Exercise details: Scan the records below. Copy every line in which the word "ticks" appears.

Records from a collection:

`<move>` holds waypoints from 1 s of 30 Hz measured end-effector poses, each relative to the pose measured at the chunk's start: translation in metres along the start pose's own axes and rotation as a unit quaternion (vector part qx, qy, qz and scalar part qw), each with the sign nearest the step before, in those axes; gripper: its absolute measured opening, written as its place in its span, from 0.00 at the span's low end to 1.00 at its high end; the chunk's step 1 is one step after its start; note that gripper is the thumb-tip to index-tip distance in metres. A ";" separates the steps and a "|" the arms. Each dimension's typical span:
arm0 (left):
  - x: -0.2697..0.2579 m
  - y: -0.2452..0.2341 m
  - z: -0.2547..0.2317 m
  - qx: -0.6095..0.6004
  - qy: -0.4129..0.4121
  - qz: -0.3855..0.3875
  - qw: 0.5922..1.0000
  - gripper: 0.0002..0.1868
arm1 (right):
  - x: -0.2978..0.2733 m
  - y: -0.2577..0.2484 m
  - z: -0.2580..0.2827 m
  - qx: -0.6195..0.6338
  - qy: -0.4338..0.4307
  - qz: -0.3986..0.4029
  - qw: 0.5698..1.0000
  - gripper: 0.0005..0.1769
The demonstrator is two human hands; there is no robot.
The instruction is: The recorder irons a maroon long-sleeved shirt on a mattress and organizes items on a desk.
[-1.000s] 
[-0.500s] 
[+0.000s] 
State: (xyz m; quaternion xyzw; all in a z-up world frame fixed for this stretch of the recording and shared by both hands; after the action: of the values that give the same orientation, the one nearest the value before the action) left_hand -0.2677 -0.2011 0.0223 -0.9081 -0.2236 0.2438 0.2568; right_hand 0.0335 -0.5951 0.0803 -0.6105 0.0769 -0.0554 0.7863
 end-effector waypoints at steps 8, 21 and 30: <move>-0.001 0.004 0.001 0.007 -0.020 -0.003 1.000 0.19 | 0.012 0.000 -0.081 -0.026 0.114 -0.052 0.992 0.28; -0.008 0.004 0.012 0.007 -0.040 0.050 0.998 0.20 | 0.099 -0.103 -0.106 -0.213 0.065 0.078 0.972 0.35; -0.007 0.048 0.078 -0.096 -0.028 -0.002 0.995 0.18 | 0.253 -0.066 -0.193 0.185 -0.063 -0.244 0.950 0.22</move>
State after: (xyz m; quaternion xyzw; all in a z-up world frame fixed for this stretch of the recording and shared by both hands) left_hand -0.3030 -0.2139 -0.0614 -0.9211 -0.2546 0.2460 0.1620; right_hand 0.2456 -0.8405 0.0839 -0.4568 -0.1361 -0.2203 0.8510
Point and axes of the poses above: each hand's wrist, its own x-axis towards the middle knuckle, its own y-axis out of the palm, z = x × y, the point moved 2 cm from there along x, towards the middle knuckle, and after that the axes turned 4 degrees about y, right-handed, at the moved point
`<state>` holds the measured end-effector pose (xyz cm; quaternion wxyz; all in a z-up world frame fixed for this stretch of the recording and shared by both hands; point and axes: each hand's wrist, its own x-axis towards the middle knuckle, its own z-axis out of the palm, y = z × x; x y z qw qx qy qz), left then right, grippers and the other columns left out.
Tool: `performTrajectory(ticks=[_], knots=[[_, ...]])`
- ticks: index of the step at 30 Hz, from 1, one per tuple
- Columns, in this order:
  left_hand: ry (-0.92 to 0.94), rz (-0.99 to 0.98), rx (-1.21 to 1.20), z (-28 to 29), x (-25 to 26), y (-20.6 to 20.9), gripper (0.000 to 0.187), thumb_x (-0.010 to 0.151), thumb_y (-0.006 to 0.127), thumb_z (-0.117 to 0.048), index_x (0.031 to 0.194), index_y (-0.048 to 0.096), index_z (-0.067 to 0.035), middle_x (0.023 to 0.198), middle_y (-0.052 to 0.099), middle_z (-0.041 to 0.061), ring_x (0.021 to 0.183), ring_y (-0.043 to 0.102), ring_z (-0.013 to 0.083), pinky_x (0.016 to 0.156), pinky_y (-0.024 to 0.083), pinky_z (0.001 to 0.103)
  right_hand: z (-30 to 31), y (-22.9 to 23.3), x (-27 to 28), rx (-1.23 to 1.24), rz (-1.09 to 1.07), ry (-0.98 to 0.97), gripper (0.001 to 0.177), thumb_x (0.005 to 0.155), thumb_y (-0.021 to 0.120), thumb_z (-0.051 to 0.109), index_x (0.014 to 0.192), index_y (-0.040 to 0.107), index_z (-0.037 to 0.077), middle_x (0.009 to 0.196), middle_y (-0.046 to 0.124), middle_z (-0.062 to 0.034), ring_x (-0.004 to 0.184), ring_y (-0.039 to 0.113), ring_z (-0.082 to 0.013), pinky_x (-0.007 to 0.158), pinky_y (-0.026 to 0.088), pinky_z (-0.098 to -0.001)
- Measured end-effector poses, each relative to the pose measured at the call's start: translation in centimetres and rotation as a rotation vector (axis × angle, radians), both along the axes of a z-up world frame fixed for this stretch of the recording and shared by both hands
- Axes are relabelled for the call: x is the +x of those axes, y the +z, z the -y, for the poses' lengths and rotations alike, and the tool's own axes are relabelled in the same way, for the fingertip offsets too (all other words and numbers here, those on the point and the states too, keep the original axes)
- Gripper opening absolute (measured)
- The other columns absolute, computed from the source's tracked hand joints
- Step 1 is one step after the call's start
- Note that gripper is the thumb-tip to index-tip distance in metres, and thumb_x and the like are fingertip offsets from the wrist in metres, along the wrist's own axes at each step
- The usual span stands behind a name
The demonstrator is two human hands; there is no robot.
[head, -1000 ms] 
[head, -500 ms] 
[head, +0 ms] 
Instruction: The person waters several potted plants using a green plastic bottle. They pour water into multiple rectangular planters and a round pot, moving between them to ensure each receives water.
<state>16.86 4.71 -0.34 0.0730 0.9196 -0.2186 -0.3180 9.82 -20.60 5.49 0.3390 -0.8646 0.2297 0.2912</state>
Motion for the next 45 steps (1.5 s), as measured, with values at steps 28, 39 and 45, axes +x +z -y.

Solution to this task:
Tool: `performTrajectory(ticks=[_], knots=[[_, ...]])`
- ticks: index of the step at 30 Hz, from 1, one per tuple

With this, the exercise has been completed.